As an exercise in exact copying, transcribe the lines below from the one holding "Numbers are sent" through the last, with both ends included and pictures left out.

Recorded information:
++++++++++++++++++++

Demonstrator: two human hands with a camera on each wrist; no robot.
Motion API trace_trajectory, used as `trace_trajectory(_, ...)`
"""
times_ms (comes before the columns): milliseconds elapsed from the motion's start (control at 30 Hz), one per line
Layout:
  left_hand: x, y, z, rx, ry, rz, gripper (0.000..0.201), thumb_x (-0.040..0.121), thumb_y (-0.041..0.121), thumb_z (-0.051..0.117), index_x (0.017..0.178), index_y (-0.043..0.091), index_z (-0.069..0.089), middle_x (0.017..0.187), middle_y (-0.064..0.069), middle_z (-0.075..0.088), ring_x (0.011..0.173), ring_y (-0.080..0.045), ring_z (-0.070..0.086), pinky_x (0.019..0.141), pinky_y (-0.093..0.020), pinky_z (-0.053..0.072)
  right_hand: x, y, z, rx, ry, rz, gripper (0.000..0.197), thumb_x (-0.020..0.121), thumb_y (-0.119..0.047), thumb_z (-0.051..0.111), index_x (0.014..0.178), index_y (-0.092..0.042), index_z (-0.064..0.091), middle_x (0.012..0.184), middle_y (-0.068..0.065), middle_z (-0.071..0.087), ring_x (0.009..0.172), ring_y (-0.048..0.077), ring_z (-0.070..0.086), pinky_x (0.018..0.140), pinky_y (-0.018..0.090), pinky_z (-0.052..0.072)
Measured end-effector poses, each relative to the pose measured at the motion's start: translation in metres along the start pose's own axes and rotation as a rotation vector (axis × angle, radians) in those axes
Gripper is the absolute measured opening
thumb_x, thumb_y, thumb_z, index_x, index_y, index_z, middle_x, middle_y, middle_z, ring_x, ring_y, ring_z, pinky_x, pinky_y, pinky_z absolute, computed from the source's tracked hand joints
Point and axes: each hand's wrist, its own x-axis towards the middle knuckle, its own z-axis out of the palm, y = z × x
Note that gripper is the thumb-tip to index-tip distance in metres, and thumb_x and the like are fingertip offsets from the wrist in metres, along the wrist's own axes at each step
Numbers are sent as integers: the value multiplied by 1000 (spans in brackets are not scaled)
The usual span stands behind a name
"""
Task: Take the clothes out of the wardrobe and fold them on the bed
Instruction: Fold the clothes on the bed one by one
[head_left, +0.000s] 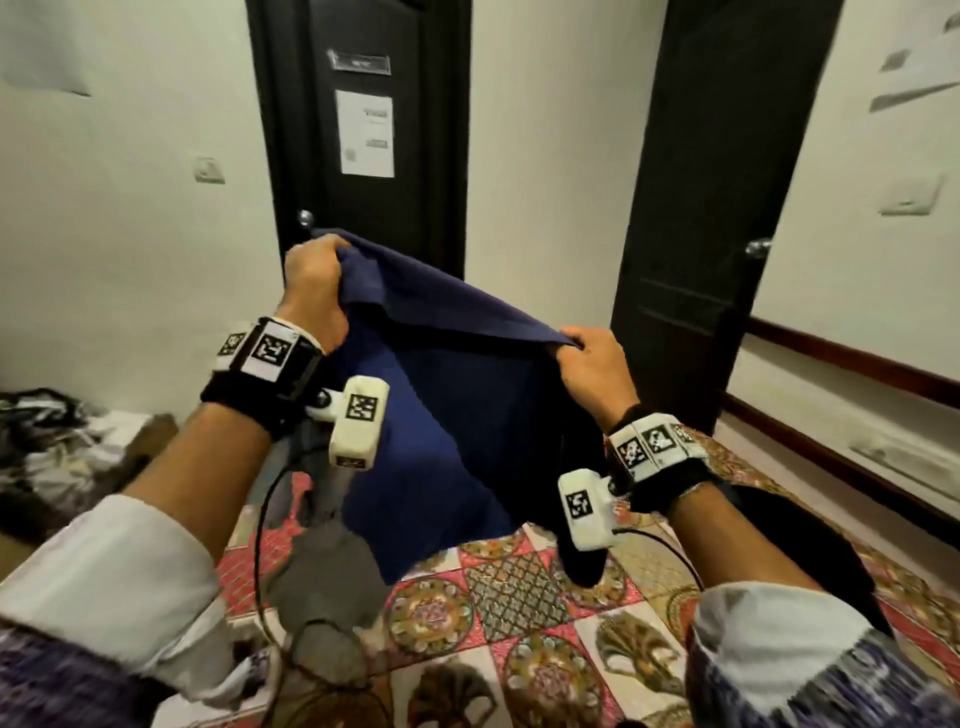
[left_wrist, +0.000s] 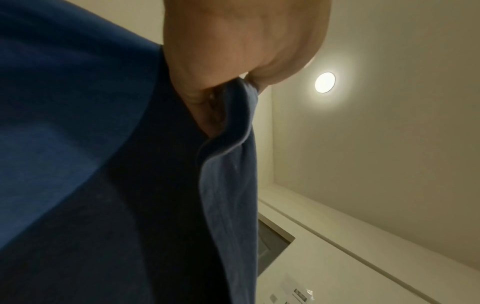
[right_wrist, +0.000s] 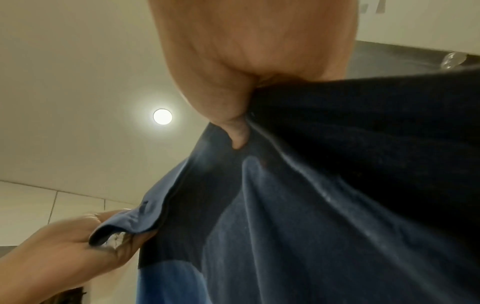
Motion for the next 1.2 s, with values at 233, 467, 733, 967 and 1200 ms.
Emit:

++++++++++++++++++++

Answer area:
Numbers are sent as integers: the value multiplied by 1000 (spans in brackets are not scaled)
The usual span stands behind a name
"""
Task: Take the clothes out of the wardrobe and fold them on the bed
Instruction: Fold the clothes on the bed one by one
[head_left, +0.000s] 
[left_wrist, +0.000s] 
[right_wrist, +0.000s] 
Motion for the next 1.2 s, with values at 233, 467, 733, 967 and 1200 ms.
Emit:

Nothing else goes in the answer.